*PROVIDED DATA*:
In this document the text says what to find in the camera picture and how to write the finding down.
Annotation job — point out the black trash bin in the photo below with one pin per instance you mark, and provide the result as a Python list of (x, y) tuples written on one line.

...

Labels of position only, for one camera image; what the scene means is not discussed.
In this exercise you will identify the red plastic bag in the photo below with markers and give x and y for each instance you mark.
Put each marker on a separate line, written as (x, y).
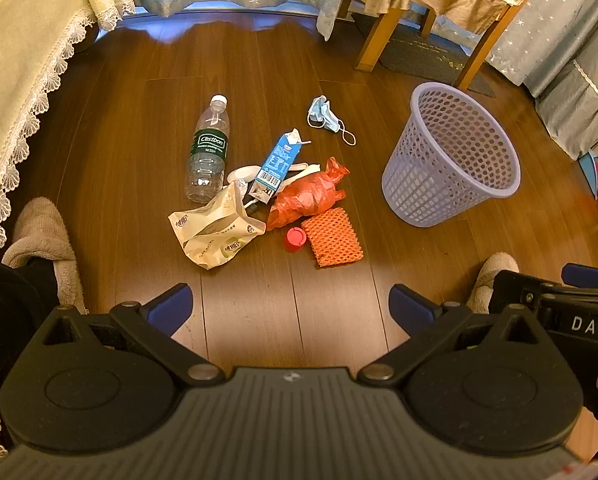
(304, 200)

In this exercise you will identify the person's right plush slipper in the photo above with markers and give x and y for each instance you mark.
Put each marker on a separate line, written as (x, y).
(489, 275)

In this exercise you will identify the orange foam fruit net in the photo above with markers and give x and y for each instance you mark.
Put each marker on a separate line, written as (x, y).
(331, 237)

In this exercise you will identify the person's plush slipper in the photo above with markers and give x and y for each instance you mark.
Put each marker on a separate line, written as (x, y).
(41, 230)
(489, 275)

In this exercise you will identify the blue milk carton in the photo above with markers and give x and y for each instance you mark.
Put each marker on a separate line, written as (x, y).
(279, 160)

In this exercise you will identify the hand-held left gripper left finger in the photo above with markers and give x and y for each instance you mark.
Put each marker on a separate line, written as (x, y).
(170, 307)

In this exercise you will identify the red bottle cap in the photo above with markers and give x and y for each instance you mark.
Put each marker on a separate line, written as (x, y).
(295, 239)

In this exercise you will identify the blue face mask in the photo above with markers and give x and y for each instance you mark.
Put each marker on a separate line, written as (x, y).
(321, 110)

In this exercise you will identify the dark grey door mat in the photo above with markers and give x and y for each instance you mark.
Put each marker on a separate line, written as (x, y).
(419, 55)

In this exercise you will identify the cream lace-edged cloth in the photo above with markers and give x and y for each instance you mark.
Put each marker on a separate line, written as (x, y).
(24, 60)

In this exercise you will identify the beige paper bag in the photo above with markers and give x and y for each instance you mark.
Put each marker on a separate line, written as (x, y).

*DIRECTIONS FOR THIS TASK*: Copy every line in the data above that has the string "plush" in it.

*SOLUTION TO THE PROBLEM*:
In this exercise you will identify the person's right plush slipper in the photo above with markers and give x and y for each instance you mark.
In this exercise you will identify the person's plush slipper in the photo above with markers and give x and y for each instance you mark.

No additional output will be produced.